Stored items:
········

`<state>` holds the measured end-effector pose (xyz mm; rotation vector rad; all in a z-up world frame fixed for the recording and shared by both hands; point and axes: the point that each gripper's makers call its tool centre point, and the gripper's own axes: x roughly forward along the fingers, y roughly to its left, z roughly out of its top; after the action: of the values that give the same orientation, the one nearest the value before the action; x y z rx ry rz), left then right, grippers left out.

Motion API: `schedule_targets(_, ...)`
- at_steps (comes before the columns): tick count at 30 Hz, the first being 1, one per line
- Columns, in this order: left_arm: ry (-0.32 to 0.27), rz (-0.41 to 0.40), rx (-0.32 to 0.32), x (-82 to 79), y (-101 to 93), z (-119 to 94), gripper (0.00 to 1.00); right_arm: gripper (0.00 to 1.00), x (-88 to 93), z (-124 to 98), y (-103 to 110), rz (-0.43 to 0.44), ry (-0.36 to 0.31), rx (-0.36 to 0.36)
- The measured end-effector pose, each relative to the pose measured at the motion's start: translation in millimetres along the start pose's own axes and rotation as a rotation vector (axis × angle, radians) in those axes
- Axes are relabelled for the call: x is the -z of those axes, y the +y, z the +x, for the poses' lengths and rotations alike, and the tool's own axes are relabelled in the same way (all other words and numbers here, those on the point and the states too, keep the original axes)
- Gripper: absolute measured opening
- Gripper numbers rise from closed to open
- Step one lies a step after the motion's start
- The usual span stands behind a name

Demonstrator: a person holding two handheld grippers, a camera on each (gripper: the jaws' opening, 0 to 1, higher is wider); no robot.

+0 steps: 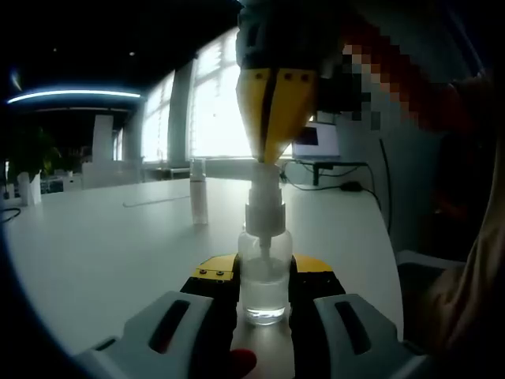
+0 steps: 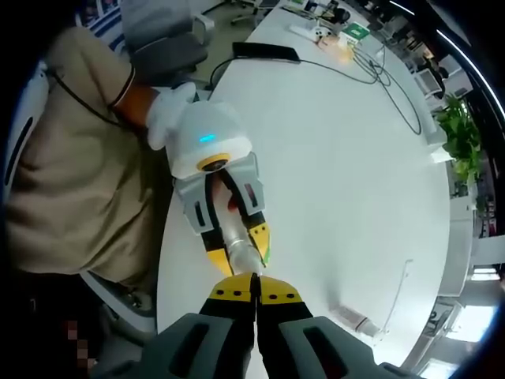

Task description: Clamp pump bottle remove cover press pump head put on cover

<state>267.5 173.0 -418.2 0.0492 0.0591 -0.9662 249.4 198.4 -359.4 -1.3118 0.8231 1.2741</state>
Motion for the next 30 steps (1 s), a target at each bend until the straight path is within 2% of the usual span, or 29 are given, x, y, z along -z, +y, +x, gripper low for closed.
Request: schedule_targets(30, 0.000, 0.000, 0.000, -0.1, -0.3, 0.1, 0.15, 0.00, -0.4, 0.4, -0.1, -0.019, 0.037, 0.000)
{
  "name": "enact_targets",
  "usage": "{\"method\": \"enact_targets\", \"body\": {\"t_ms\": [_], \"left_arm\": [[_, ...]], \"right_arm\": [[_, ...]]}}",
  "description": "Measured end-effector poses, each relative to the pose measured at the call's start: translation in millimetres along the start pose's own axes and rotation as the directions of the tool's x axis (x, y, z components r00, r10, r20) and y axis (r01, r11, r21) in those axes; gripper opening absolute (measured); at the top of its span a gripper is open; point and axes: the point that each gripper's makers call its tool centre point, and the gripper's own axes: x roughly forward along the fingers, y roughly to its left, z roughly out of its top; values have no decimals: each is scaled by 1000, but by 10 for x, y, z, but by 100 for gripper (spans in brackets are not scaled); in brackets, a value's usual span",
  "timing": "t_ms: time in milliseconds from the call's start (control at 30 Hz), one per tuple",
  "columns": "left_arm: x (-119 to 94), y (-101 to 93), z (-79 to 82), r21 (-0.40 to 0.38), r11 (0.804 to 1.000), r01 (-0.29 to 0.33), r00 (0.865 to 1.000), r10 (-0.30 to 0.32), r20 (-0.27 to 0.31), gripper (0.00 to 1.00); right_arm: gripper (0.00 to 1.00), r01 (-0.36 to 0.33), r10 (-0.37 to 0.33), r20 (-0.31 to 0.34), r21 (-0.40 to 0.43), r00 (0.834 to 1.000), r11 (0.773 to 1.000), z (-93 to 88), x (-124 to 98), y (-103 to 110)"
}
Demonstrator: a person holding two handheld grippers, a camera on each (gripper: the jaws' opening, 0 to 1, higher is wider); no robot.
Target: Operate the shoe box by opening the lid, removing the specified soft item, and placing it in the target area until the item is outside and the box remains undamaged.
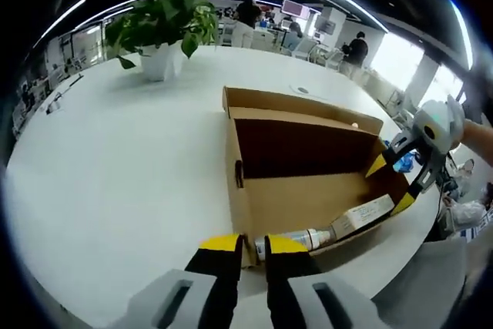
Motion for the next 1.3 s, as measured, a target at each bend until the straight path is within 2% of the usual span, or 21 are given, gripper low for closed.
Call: {"method": "enact_targets", "body": {"t_ms": [133, 533, 667, 1300], "left_arm": [[-3, -8, -1, 2, 1000, 1, 1000, -1, -2, 11], [-1, 0, 2, -24, 1000, 8, 1000, -8, 8, 11], [1, 1, 6, -25, 1000, 8, 1000, -8, 12, 11], [-2, 32, 7, -96, 995, -30, 999, 33, 30, 7]], "right_arm": [[17, -36, 36, -4, -12, 999, 999, -11, 17, 137], [15, 7, -8, -16, -36, 1000, 999, 3, -11, 120], [15, 24, -26, -23, -75, 999, 997, 5, -64, 121], [15, 128, -123, 50, -114, 991, 985, 209, -475, 46]]}}
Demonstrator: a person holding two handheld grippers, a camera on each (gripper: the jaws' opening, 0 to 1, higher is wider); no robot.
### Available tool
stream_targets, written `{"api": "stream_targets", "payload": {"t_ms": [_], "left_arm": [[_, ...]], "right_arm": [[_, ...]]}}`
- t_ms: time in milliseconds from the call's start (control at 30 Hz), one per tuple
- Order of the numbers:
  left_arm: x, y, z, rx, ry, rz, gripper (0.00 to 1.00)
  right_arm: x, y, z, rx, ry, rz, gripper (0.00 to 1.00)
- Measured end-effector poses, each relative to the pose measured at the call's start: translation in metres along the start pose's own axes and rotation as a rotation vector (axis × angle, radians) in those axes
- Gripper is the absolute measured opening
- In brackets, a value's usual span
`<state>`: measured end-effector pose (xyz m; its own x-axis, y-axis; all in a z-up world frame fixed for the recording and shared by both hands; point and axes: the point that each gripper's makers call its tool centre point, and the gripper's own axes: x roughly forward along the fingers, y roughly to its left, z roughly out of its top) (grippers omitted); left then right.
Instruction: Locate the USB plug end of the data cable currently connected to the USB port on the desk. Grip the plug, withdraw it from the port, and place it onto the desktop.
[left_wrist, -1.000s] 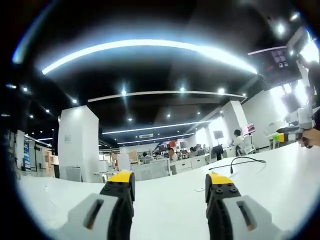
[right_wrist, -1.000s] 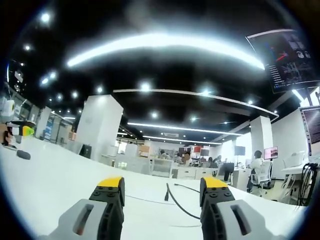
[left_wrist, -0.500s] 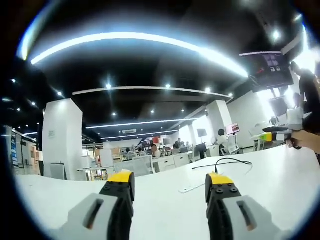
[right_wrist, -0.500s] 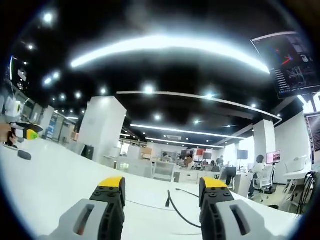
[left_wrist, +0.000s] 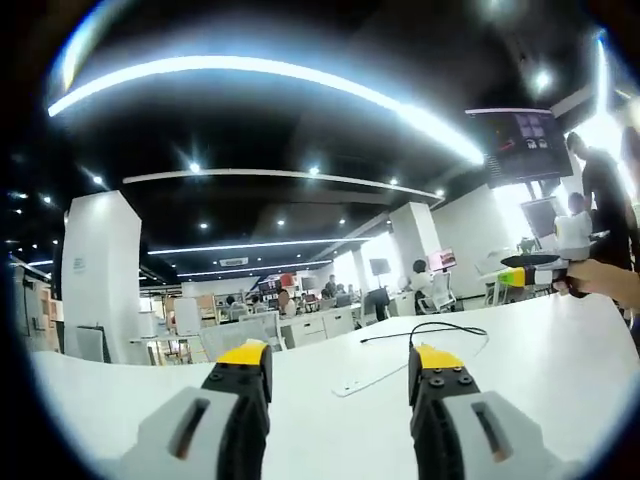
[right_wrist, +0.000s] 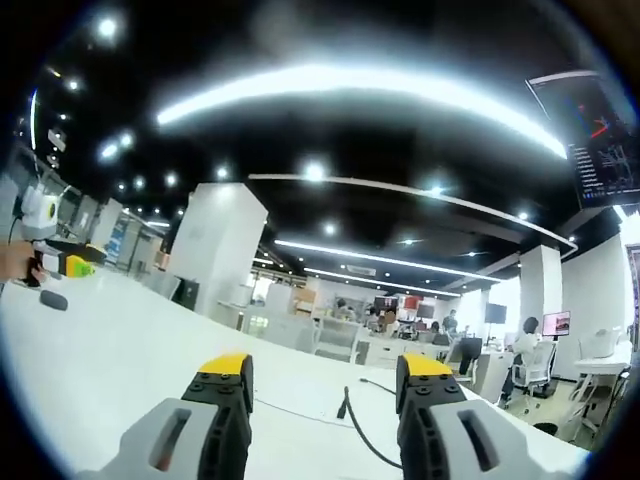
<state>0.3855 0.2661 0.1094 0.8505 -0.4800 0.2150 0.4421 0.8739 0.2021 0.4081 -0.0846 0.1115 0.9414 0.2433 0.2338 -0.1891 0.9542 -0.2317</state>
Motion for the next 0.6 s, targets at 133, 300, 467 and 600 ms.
{"api": "stream_targets", "payload": {"t_ms": [133,300,467,600], "left_arm": [[0.018,-0.010,-0.002,0.007,0.004,-0.047,0.55],[0.030,-0.018,-0.005,-0.002,0.008,-0.081,0.55],[0.041,-0.022,-0.010,0.000,0.010,-0.100,0.56],[0.052,-0.023,-0.015,-0.014,0.019,-0.115,0.56]], "right_arm": [[0.014,0.006,-0.006,-0.003,0.034,0.033,0.58],[0.024,0.009,-0.014,-0.001,0.059,0.049,0.58],[0.032,0.011,-0.020,-0.006,0.080,0.063,0.57],[0.039,0.010,-0.025,-0.011,0.093,0.068,0.57]]}}
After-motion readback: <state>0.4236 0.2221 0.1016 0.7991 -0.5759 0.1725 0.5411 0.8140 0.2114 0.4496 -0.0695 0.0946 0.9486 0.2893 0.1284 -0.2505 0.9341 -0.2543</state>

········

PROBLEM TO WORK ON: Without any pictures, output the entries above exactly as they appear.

WRITTEN RESPONSE:
`<state>` holds the measured end-effector pose (xyz mm; rotation vector rad; all in a z-up world frame fixed for the recording and shared by both hands; point and axes: the point that each gripper's makers call its tool centre point, and the gripper's own axes: x roughly forward along the fingers, y roughly to its left, z roughly out of its top; after the action: of the values that give the same orientation, the one nearest the value before the action; x y z rx ry rz), left then right, grippers left out.

Motion API: `schedule_targets(_, ...)`
- at_steps (comes before the columns): tick count at 30 Hz, the first being 1, one per line
- Columns, in this order: left_arm: ry (-0.32 to 0.27), rz (-0.41 to 0.40), rx (-0.32 to 0.32), x (-82 to 79), y (-101 to 93), z (-119 to 94), gripper (0.00 to 1.00); right_arm: gripper (0.00 to 1.00), x (-88 to 93), z (-124 to 98), y (-103 to 110), rz (-0.43 to 0.44), ry (-0.36 to 0.31), rx (-0.36 to 0.36)
- The measured end-effector pose, each relative to the pose measured at the motion's start: translation in millimetres along the start pose's own axes and rotation as a rotation vector (axis × angle, radians) in those axes
- Axes are relabelled for the call: x is the -z of those axes, y the +y, z the +x, for the poses' lengths and rotations alike, and the tool's own axes are relabelled in the same way (all other words and numbers here, those on the point and the states too, keep the original axes)
- Gripper: absolute measured opening
- Gripper numbers rise from closed to open
- Step one lies a step after the motion's start
- The usual span stands behind a name

Demonstrator: a person holding two handheld grippers, a camera on each (gripper: the jaws' opening, 0 to 1, higher is wider); no robot.

+0 steps: 
+0 steps: 

Task description: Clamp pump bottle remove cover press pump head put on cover

<state>267.5 173.0 -418.2 0.0492 0.0591 -0.9662 249.4 198.4 -359.4 -1.3118 0.8231 1.2741</state>
Motion for the next 30 steps (1 s), a target at each bend until the straight path is within 2% of the usual span, or 29 are given, x, y, z along -z, +y, +x, gripper low for closed.
Request: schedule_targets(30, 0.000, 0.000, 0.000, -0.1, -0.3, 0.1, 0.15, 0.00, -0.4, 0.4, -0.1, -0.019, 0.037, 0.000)
{
  "name": "enact_targets",
  "usage": "{\"method\": \"enact_targets\", \"body\": {\"t_ms\": [_], \"left_arm\": [[_, ...]], \"right_arm\": [[_, ...]]}}",
  "description": "Measured end-effector poses, each relative to the pose measured at the call's start: translation in millimetres along the start pose's own axes and rotation as the directions of the tool's x axis (x, y, z components r00, r10, r20) and y axis (r01, r11, r21) in those axes; gripper opening absolute (measured); at the top of its span a gripper is open; point and axes: the point that each gripper's makers call its tool centre point, and the gripper's own axes: x roughly forward along the fingers, y roughly to its left, z roughly out of its top; values have no decimals: each is scaled by 1000, but by 10 for x, y, z, but by 100 for gripper (spans in brackets are not scaled); in brackets, a value's usual span",
  "timing": "t_ms: time in milliseconds from the call's start (control at 30 Hz), one per tuple",
  "columns": "left_arm: x (-119 to 94), y (-101 to 93), z (-79 to 82), r21 (-0.40 to 0.38), r11 (0.804 to 1.000), r01 (-0.29 to 0.33), r00 (0.865 to 1.000), r10 (-0.30 to 0.32), r20 (-0.27 to 0.31), gripper (0.00 to 1.00); right_arm: gripper (0.00 to 1.00), r01 (-0.36 to 0.33), r10 (-0.37 to 0.33), r20 (-0.31 to 0.34), r21 (-0.40 to 0.43), r00 (0.834 to 1.000), r11 (0.773 to 1.000), z (-93 to 88), x (-124 to 98), y (-103 to 110)"
}
Demonstrator: a person holding two handheld grippers, a camera on each (gripper: the jaws' opening, 0 to 1, higher is wider); no robot.
Target: Operate the shoe box by opening the lid, removing the specified soft item, and placing it in the target area until the item is outside and the box remains undamaged.
Motion for the next 1.3 s, as measured, a target at each bend until the straight path is within 2% of the usual span, or 21 are given, gripper low for closed.
Call: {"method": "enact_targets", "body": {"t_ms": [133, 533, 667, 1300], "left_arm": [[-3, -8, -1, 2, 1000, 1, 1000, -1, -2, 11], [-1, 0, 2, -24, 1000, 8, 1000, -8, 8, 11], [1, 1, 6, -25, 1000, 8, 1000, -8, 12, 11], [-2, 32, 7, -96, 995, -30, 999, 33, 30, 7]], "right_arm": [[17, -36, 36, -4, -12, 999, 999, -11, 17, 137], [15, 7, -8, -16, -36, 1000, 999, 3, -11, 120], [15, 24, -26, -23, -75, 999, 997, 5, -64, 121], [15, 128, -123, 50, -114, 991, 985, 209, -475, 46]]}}
Demonstrator: a person holding two handheld grippers, a camera on each (gripper: the jaws' opening, 0 to 1, higher is wider); no robot.
### Available tool
stream_targets, written `{"api": "stream_targets", "payload": {"t_ms": [_], "left_arm": [[_, ...]], "right_arm": [[_, ...]]}}`
- t_ms: time in milliseconds from the call's start (control at 30 Hz), one per tuple
- Order of the numbers:
  left_arm: x, y, z, rx, ry, rz, gripper (0.00 to 1.00)
  right_arm: x, y, z, rx, ry, rz, gripper (0.00 to 1.00)
- Measured end-effector poses, each relative to the pose measured at the call's start: translation in metres along the start pose's own axes and rotation as a rotation vector (axis × angle, radians) in those axes
- Gripper is the absolute measured opening
- In brackets, a value's usual span
`<state>`: measured end-effector pose (xyz m; its own x-axis, y-axis; all in a z-up world frame fixed for the recording and shared by both hands; point and axes: the point that each gripper's makers call its tool centre point, and the gripper's own axes: x roughly forward along the fingers, y roughly to its left, z roughly out of its top) (grippers omitted); left then right.
Instruction: Locate the USB plug end of the data cable currently connected to the USB port on the desk. Grip the plug, withdraw it from the port, and place it onto the desktop.
[left_wrist, -1.000s] 
[right_wrist, -1.000s] 
[left_wrist, -0.500s] 
[right_wrist, -0.500s] 
[left_wrist, +0.000s] 
[right_wrist, +0.000s] 
<state>0.3855 0.2661 0.1094 0.8505 -0.4800 0.2150 0.4421 0.8739 0.2021 0.4081 -0.0846 0.1115 0.9414 0.2433 0.2338 -0.1891 0.9542 -0.2317</state>
Motion for the next 0.6 s, targets at 133, 300, 467 and 600 ms.
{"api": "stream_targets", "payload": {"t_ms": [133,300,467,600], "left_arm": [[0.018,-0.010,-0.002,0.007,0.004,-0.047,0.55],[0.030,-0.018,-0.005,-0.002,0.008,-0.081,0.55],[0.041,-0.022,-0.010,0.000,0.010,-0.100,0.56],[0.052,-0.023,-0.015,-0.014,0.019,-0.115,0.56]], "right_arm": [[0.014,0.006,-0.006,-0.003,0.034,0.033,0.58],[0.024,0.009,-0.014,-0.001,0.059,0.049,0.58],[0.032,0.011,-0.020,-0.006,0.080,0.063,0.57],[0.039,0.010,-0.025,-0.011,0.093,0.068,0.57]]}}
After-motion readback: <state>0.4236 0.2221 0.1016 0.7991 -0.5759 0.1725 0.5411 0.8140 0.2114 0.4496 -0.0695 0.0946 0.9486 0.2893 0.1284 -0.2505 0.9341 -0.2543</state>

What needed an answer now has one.